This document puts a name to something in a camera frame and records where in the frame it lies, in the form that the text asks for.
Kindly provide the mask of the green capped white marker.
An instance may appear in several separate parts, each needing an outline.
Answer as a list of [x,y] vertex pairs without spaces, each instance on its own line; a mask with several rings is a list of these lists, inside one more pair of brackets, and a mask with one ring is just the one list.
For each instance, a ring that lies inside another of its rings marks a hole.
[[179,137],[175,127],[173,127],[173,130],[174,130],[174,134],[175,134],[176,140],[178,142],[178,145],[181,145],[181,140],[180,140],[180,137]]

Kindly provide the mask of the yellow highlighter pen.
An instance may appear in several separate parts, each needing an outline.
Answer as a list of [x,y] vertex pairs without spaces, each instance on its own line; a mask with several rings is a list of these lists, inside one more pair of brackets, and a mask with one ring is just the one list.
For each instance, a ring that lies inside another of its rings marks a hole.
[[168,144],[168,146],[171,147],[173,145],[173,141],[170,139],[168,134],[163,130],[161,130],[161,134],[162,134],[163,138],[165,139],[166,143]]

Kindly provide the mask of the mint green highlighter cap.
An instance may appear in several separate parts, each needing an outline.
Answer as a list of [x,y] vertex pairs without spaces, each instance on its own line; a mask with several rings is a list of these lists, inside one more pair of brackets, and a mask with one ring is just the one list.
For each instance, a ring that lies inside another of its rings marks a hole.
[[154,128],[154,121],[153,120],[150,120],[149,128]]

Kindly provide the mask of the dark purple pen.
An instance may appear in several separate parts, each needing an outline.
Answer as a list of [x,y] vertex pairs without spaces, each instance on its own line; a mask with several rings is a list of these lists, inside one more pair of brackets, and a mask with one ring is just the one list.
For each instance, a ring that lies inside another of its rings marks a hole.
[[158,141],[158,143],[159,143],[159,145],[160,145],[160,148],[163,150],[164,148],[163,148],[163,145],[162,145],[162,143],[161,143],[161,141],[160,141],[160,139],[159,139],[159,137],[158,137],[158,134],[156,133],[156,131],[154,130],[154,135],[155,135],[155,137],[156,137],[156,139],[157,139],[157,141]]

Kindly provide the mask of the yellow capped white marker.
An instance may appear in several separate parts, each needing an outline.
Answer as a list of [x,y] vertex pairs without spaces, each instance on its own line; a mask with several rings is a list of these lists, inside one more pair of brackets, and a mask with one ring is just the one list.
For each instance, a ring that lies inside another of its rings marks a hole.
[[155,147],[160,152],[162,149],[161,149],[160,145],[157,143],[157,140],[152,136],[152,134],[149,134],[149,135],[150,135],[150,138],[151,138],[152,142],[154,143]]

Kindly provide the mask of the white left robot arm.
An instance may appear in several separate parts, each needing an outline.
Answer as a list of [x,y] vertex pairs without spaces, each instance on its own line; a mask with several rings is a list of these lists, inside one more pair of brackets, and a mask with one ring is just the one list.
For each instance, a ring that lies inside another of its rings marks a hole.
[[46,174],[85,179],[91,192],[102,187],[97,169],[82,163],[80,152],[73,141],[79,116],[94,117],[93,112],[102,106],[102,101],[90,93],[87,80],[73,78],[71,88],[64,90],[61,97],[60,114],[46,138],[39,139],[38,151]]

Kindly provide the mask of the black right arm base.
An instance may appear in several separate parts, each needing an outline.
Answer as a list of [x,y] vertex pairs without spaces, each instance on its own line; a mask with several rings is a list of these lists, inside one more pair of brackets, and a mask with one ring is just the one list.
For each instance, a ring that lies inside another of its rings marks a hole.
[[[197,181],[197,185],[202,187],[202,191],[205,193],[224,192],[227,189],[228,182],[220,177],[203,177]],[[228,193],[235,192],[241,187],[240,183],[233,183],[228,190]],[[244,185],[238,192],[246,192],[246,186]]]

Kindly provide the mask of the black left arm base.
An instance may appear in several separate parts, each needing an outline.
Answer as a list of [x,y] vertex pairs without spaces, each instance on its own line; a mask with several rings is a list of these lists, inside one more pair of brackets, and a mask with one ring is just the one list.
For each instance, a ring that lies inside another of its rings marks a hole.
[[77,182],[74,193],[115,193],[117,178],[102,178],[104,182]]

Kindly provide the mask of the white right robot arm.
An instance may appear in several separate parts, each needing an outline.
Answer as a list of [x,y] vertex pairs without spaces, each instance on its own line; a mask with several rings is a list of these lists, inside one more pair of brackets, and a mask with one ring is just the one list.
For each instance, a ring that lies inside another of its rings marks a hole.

.....

- Your objective
The lines that mention the word "left" should be pulled from the records above.

- Answer below
Kindly provide the mask of the white left robot arm.
Kindly provide the mask of the black left arm base.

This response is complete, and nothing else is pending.